▶ **What to work on**
Write out, please, the lines from the beginning of the material to the line with "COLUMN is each", including both ends and nothing else.
▼▼▼
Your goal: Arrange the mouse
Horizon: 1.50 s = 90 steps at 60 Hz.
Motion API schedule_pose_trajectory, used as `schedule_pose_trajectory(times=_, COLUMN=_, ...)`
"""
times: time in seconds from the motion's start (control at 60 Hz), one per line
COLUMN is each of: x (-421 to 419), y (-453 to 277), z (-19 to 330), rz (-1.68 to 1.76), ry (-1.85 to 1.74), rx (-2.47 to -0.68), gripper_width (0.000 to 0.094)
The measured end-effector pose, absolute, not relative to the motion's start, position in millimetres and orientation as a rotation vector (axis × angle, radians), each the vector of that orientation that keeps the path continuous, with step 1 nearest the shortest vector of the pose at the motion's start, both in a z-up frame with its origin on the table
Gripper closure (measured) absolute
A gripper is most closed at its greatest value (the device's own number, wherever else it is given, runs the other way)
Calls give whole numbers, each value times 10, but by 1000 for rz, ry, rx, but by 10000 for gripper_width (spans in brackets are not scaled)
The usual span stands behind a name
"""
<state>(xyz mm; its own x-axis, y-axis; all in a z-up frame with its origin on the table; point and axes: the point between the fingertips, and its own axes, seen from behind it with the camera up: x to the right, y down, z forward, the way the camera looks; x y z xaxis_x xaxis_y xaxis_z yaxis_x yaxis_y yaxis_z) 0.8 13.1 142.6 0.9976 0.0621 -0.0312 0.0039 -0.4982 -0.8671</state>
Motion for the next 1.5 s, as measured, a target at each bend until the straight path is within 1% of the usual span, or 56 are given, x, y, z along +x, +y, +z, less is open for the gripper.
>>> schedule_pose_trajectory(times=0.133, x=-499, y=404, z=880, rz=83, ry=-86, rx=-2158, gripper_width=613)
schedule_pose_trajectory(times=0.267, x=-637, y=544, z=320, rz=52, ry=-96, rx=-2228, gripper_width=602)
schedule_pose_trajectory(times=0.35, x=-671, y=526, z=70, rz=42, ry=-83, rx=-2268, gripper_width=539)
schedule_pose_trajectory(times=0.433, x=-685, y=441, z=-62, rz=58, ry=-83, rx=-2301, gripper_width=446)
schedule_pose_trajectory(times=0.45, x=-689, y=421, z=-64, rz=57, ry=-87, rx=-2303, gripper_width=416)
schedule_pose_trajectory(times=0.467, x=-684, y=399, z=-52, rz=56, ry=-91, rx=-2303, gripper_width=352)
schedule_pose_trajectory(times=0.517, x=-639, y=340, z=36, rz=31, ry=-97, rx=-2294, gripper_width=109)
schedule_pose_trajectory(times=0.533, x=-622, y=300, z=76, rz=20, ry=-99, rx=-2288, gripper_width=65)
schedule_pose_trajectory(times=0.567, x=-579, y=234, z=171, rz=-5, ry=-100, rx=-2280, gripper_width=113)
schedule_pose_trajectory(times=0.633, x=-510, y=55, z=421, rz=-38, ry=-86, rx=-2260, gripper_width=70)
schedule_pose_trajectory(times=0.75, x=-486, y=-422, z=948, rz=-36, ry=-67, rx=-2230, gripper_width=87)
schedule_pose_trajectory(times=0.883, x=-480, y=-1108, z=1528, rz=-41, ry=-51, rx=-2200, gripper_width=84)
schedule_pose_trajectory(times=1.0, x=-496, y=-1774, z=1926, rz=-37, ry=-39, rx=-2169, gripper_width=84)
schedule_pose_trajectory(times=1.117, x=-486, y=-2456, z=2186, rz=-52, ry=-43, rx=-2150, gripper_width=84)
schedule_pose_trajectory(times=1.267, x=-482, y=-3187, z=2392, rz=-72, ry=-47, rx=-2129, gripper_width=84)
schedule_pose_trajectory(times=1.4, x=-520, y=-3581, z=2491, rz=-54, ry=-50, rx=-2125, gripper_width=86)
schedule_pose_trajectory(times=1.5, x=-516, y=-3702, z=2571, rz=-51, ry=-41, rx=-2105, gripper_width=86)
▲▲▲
▶ **Exercise solution**
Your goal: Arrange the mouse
Horizon: 1.50 s = 90 steps at 60 Hz.
Motion API schedule_pose_trajectory, used as `schedule_pose_trajectory(times=_, COLUMN=_, ...)`
"""
times: time in seconds from the motion's start (control at 60 Hz), one per line
COLUMN is each of: x (-421 to 419), y (-453 to 277), z (-19 to 330), rz (-1.68 to 1.76), ry (-1.85 to 1.74), rx (-2.47 to -0.68), gripper_width (0.000 to 0.094)

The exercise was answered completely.